8 – A importância de iniciativas como essas, para mostrar como anda o Mundo do Vinho atualmente e ajudar a orientar quem realmente sabe consumir, degustar e apreciar um vinho de qualidade, sem a força da fama do rótulo que tanto motiva os nouveaux-riches. Essa categoria de consumidores precisam saber que para aprecer mesmo ser “rich” tem saber das coisas e saber das coisas significa estar bem informado sobre este tipo de informação. Chic é saber degustar um vinho tão bom quanto um famoso, ou ainda melhor, sem pagar o preço cobrado pelo prestigio do famoso…

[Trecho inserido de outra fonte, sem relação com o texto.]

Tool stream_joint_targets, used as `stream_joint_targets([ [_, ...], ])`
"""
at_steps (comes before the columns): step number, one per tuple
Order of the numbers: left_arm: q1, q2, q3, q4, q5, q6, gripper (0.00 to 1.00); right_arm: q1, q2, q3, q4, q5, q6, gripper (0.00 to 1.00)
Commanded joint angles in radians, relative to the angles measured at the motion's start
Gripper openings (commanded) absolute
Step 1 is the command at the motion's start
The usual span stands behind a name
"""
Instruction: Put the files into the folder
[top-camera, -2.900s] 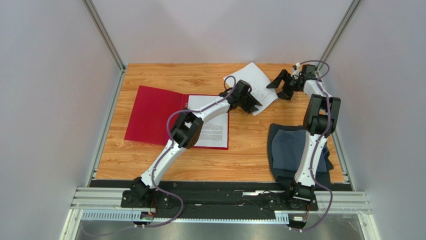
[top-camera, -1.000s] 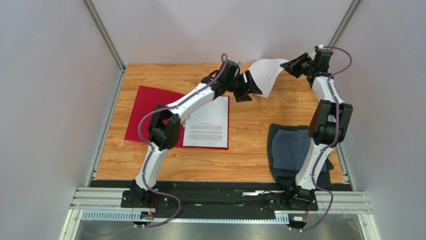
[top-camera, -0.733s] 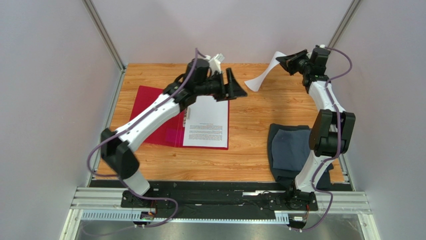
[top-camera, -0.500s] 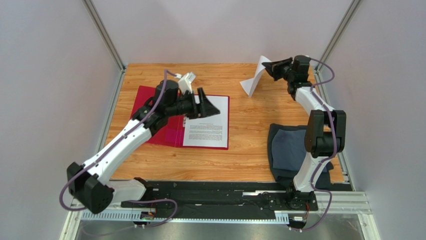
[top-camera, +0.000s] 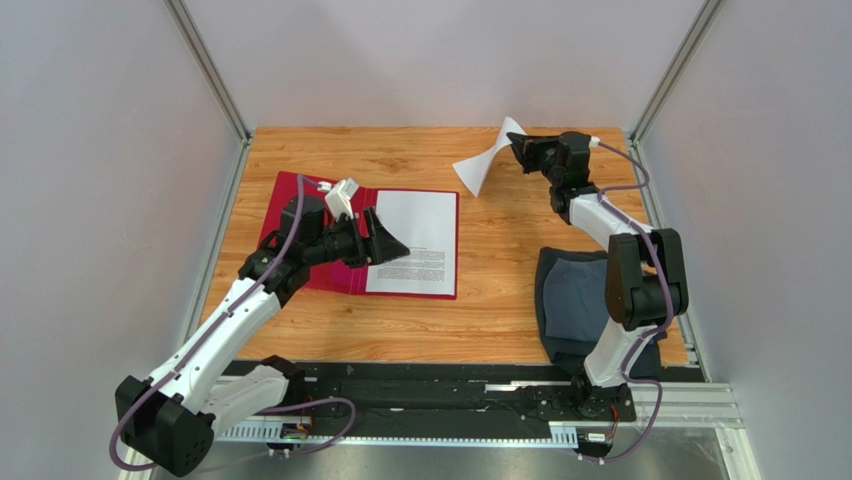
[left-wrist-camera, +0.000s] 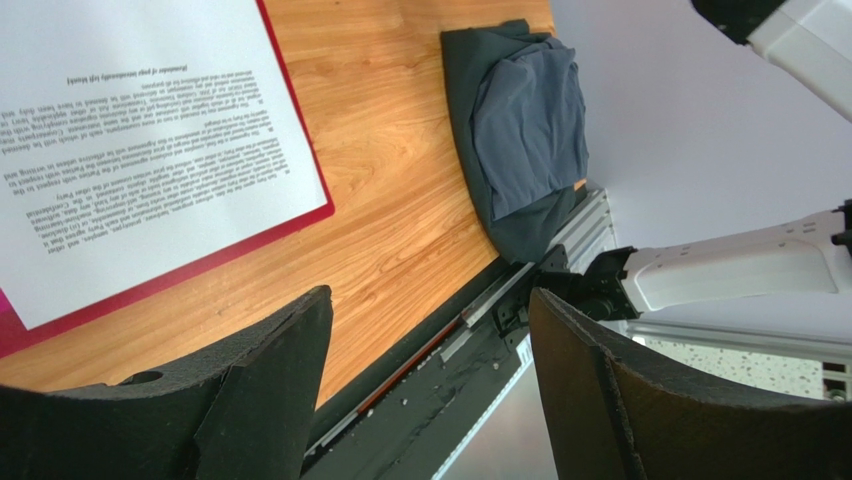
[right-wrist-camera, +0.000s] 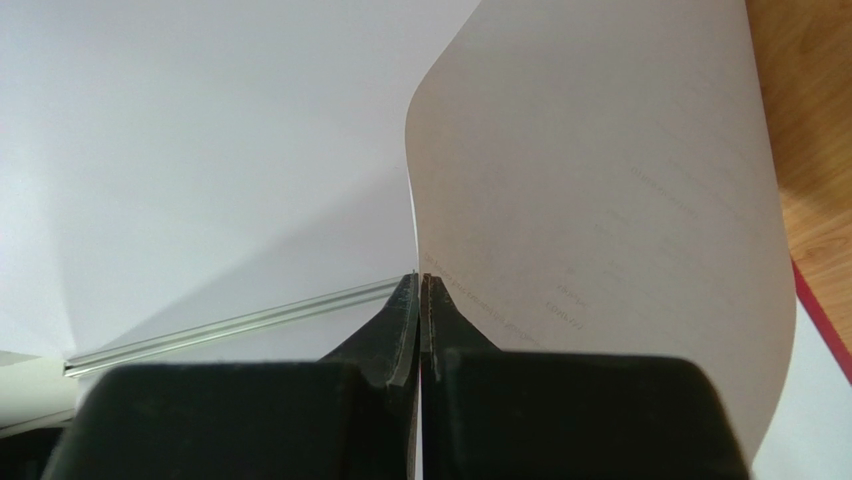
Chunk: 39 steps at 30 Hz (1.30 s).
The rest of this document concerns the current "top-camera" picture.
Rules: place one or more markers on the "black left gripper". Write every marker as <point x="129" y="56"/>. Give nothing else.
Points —
<point x="380" y="246"/>

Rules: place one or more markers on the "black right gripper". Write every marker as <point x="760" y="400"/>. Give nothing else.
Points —
<point x="545" y="154"/>

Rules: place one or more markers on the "white printed paper sheet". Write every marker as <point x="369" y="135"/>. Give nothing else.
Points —
<point x="426" y="222"/>

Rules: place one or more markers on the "red plastic folder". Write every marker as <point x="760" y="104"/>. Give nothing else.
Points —
<point x="336" y="276"/>

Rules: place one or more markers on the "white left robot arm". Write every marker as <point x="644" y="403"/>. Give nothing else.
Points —
<point x="206" y="353"/>

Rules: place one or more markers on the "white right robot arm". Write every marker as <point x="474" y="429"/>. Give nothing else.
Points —
<point x="645" y="283"/>

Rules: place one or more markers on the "dark blue folded cloth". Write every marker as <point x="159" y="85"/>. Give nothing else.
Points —
<point x="570" y="305"/>

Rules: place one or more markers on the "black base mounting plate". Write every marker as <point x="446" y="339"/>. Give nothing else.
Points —
<point x="445" y="401"/>

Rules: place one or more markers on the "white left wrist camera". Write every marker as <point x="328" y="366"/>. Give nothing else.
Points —
<point x="339" y="196"/>

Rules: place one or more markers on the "right aluminium corner post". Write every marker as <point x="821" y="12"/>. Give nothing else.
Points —
<point x="688" y="47"/>

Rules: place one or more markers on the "aluminium corner post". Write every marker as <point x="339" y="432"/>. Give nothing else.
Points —
<point x="688" y="47"/>
<point x="195" y="42"/>

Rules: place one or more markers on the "left aluminium corner post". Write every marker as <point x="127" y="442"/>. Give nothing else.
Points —
<point x="195" y="42"/>

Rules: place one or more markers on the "aluminium frame rail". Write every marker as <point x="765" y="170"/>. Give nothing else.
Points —
<point x="686" y="427"/>

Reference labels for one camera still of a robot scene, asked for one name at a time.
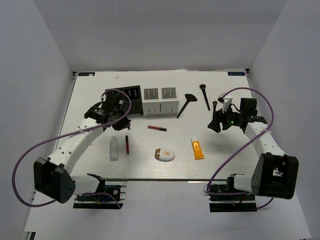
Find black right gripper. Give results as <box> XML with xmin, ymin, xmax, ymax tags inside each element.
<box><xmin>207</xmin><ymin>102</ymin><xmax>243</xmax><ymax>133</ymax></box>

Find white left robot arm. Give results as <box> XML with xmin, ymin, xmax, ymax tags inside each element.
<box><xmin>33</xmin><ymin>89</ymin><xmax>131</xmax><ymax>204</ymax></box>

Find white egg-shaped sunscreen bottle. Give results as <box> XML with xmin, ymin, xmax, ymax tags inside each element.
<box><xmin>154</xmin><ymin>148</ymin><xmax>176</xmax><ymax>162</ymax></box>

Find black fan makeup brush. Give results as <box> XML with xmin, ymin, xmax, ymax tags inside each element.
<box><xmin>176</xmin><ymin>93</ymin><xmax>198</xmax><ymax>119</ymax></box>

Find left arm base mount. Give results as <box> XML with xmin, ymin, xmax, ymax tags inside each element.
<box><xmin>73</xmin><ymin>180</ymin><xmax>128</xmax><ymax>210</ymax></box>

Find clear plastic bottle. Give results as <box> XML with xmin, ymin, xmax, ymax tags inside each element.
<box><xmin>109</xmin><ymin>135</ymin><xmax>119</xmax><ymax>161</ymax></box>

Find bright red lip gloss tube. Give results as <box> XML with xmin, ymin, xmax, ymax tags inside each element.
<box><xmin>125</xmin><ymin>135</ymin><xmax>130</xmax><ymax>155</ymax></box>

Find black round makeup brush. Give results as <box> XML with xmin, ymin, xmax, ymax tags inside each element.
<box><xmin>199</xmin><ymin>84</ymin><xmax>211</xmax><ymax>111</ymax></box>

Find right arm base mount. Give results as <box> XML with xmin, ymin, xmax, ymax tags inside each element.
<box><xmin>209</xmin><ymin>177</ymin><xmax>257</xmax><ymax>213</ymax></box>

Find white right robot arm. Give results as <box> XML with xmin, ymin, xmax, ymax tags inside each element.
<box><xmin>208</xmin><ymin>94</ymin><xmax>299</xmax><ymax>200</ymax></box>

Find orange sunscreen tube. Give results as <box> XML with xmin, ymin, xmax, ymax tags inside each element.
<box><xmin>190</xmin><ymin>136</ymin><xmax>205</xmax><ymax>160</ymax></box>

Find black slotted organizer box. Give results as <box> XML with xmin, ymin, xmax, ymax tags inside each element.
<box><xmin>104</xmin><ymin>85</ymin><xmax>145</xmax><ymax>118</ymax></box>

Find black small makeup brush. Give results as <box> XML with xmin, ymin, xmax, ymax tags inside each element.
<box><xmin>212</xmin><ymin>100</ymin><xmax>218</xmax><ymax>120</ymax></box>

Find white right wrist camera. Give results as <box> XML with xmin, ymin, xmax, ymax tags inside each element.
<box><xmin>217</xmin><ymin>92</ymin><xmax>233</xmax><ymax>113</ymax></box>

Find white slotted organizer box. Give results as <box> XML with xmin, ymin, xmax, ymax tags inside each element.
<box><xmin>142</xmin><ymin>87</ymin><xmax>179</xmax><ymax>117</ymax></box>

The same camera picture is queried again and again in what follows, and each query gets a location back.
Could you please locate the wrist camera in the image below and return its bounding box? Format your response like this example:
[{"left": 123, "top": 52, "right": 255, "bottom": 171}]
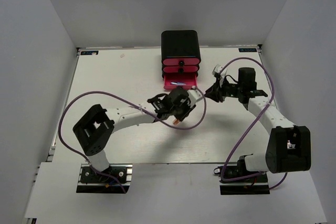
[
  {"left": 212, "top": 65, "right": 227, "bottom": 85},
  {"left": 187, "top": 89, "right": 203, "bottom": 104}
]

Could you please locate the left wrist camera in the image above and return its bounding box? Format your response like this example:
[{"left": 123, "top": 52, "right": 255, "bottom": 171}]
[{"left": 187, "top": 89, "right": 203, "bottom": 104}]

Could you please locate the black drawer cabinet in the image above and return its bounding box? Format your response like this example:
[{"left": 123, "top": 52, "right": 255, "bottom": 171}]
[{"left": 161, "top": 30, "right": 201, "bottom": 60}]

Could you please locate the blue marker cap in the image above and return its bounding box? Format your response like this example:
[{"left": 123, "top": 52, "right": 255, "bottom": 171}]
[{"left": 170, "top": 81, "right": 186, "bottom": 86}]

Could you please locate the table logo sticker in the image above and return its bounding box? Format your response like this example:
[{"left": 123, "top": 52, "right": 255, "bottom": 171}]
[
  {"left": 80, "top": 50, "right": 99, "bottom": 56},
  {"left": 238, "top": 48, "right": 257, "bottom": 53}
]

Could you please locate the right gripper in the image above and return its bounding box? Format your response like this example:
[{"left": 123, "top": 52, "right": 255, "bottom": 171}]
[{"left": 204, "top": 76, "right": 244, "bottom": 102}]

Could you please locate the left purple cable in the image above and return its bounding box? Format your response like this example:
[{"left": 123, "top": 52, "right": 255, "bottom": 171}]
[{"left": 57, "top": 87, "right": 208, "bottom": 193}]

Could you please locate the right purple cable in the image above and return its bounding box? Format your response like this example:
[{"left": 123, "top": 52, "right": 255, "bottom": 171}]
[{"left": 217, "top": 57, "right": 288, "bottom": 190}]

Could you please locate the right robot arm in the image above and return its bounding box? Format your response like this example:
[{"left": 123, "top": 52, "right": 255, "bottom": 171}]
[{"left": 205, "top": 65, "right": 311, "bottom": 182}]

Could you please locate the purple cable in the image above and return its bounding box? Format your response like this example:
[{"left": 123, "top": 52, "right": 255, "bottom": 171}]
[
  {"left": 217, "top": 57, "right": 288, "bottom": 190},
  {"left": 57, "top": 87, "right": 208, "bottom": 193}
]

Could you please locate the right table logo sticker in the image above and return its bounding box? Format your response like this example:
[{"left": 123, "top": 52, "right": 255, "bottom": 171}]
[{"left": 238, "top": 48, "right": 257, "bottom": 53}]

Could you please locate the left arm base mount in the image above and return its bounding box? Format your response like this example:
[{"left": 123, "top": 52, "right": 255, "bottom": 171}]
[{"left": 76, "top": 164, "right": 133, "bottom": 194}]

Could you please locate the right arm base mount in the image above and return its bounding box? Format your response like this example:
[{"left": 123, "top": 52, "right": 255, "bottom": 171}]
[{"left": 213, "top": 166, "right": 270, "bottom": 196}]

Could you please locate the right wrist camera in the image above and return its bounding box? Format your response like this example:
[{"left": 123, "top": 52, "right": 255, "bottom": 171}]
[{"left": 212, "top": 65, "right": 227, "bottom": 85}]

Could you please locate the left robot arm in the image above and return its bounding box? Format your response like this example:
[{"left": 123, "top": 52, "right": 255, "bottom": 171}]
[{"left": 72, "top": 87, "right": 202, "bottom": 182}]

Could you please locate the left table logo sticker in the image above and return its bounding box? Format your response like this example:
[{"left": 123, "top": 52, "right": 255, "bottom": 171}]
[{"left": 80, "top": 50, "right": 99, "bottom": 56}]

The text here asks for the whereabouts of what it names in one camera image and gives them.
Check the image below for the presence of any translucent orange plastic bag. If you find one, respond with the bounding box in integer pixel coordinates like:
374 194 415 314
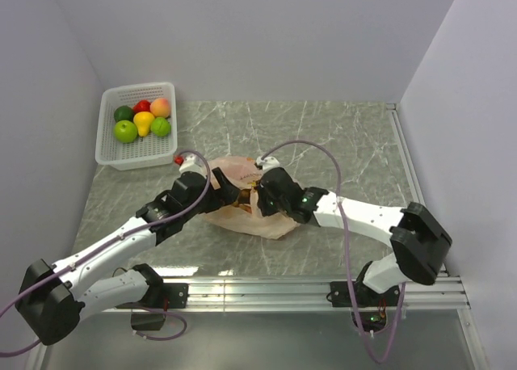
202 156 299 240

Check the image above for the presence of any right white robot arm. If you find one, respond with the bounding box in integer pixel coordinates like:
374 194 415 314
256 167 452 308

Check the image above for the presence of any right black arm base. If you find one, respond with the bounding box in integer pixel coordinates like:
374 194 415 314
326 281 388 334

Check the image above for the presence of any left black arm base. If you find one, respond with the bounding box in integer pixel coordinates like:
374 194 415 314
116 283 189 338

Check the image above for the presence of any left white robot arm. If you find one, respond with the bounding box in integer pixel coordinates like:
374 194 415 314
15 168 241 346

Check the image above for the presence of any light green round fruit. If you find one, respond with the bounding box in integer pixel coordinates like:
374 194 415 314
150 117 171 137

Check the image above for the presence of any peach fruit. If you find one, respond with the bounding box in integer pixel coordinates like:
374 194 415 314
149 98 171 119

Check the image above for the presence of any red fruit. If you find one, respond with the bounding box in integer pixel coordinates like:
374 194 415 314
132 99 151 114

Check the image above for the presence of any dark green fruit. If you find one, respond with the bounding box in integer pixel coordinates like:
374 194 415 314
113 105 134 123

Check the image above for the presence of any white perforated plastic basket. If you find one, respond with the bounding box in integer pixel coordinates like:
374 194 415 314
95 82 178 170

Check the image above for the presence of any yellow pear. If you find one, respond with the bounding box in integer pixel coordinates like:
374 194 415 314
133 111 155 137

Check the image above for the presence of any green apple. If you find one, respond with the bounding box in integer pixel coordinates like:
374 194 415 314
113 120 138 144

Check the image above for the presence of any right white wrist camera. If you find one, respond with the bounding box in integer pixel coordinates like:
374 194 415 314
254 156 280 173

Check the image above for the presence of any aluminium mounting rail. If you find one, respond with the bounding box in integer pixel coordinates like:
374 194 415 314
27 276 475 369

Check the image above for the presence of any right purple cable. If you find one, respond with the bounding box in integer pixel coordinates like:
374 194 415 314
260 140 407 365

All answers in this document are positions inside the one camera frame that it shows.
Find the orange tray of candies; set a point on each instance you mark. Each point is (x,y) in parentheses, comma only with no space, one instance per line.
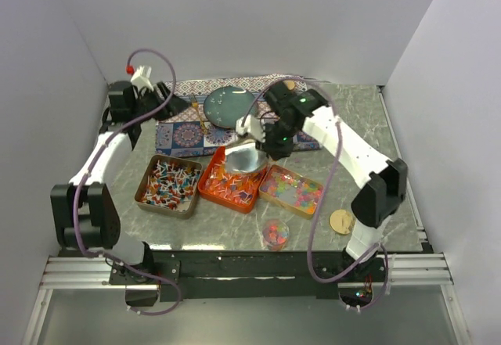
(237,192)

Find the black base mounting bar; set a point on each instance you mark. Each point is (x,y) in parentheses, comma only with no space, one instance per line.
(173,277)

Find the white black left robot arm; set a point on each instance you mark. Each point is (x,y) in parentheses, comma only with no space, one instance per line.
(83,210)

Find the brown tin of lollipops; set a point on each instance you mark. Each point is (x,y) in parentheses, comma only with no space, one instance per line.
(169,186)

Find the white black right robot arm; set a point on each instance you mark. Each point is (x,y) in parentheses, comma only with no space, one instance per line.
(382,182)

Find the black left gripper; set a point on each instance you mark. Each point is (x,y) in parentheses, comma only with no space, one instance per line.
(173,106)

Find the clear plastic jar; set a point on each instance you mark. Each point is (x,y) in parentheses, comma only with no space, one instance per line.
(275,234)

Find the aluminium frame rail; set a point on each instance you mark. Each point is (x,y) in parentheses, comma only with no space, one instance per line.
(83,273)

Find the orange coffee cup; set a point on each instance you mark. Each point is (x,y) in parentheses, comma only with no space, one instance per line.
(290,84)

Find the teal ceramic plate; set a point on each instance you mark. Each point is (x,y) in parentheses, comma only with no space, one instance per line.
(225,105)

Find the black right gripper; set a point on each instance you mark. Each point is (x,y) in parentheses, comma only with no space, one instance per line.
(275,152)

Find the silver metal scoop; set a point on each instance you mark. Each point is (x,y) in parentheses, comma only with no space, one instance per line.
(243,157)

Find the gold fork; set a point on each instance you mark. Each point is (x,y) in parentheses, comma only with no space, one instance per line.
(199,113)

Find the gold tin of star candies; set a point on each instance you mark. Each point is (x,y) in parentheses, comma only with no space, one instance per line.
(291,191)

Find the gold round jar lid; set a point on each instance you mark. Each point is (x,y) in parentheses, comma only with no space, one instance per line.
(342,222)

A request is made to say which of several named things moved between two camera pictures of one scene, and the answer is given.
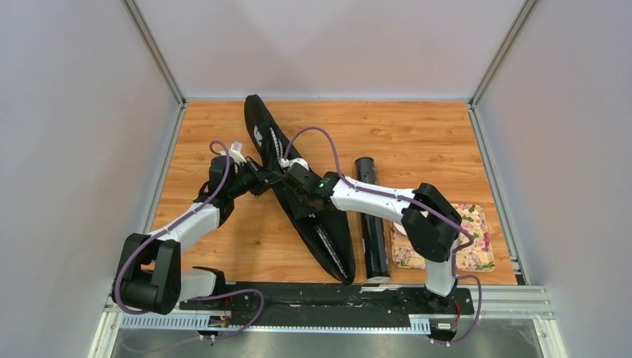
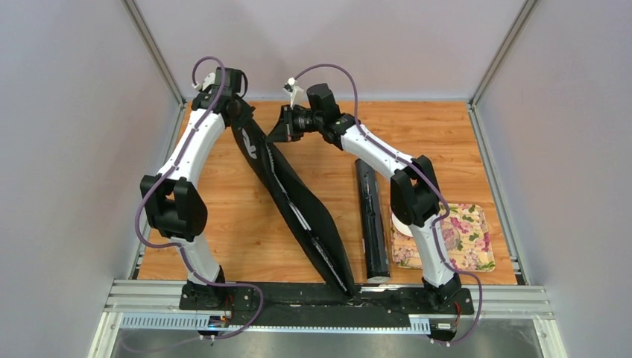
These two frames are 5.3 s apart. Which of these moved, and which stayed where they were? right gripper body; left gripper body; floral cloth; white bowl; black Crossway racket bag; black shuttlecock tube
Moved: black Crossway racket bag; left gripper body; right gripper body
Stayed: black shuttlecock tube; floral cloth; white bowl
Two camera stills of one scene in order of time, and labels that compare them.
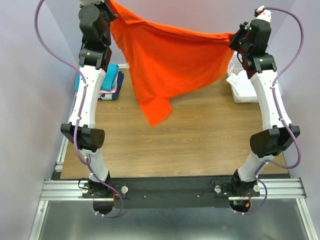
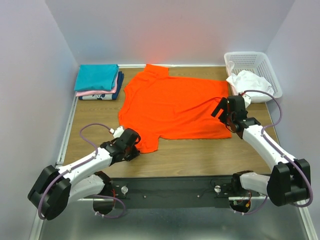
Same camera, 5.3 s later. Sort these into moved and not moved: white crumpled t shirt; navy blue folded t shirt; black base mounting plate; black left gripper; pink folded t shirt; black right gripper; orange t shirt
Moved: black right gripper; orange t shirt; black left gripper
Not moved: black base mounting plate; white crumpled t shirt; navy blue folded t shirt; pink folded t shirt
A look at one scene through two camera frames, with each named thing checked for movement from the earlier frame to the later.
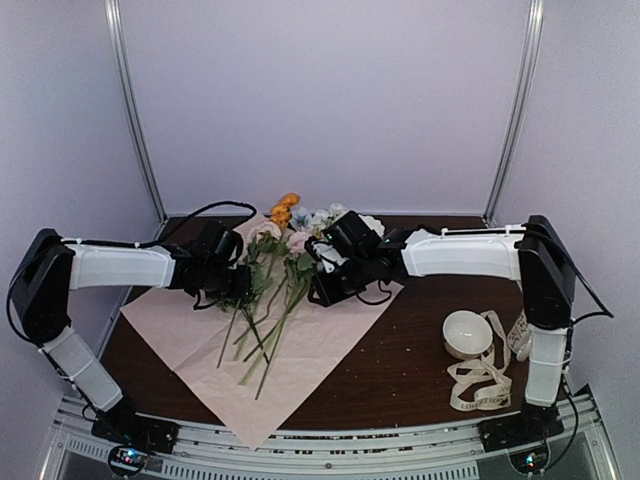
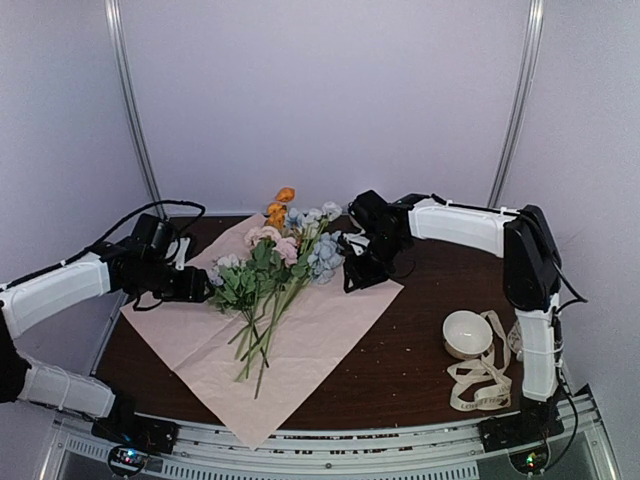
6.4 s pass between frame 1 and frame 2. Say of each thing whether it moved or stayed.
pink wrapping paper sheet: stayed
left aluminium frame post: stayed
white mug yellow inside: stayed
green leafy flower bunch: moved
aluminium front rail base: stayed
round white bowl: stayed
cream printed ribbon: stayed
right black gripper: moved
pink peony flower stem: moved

9 – A incrível força da Cabernet Sauvignon, como uma casta pode ter tanta aptidão em diferente terroirs e mostrar sua personalidade com tanta firmeza? Quem poderia imaginar Piemonte e Mendoza mostrando tanta sutileza, força e elegância?
Parabéns a Laura Catena, pela coragem, pela qualidade de seus vinhos, pelo serviço prestado ao conhecimento do Vinho e pela oportunidade. Agradeço de coração a consideração a minha pessoa e espero não ter decepcionado. Grazie! Saúde.